I just picked up a pair of pants and jacket from them in the fall, and got to test them out finally a couple weeks ago. So far, I'm loving them. Im not a hardcore rider by anymeans, so I can't comment with that respect, but for the warmth and waterproof quality, they have been pretty good so far. I'd buy the brand again.


----------



## lambar (Jan 14, 2014)

Sorry to revive this dead thread, but i was wondering if anyone has the scoop on Westbeach these days? It seems their website is based out of the UK now, when it used to be a Canadian brand. Did they get bought out? Is their quality crap now? I'm looking at a pair of 14/15 pants that are a good deal right now. I have a pair of theirs from 2012 and it's held up really well, but not sure if they're like a bargain bin brand now or something


----------



## Chuck Norris (Feb 20, 2017)

Not sure what their quality is like nowadays. They used to have really great stuff. Unfortunately they never seemed to be able to make a go of it. They switched ownership like 5 times in the last 15 years, hadn't heard anything about them in years, then saw this season that they are based out of the UK, seems weird that they still use their Canadian Flag logo on things, doesn't fit with their new kinda hip logo they now have.


----------



## HurtonBair (Feb 2, 2014)

First started in 1979, Westbeach has been largely neglected (aside from a short stint in the early 2000s) ever since founder Chip Wilson sold it off in 1997 to start a yoga brand called Lululemon.


----------



## freshy (Nov 18, 2009)

HurtonBair said:


> First started in 1979, Westbeach has been largely neglected (aside from a short stint in the early 2000s) ever since founder Chip Wilson sold it off in 1997 to start a yoga brand called Lululemon.

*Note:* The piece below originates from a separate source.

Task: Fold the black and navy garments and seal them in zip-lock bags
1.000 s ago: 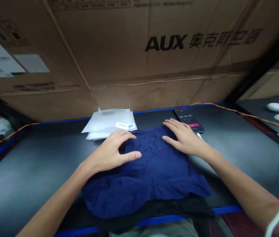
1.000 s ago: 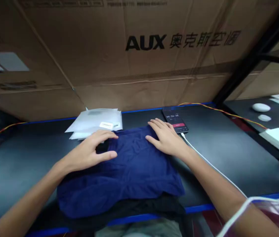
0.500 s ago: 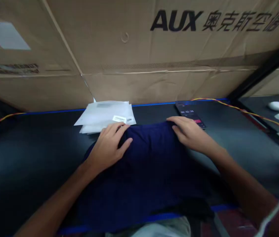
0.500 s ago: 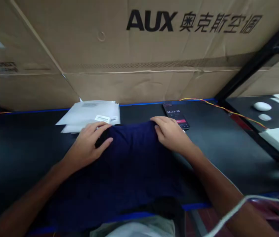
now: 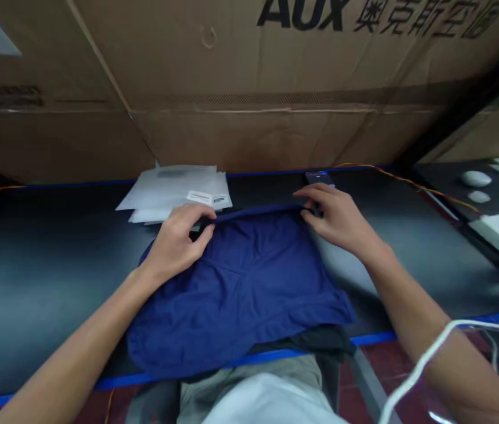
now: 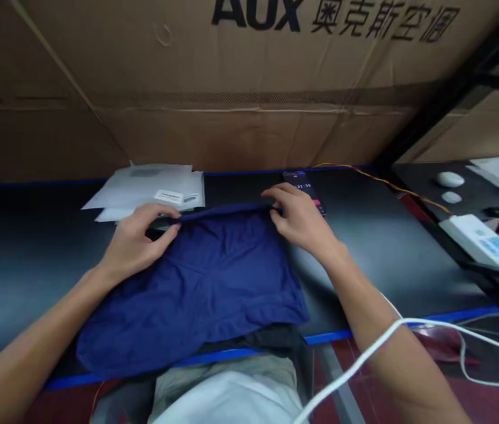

I did not know that. Grew up appreciating Westbeach's commitment to make quality goods for skaters, surfers and snowboarders and used to love going into the store when they had one on 8th Ave in Calgary when I was a little kid. 

Kind of torn here because on one hand they were a hardcore brand for years, on the other hand the guy made yoga pants super trendy.


----------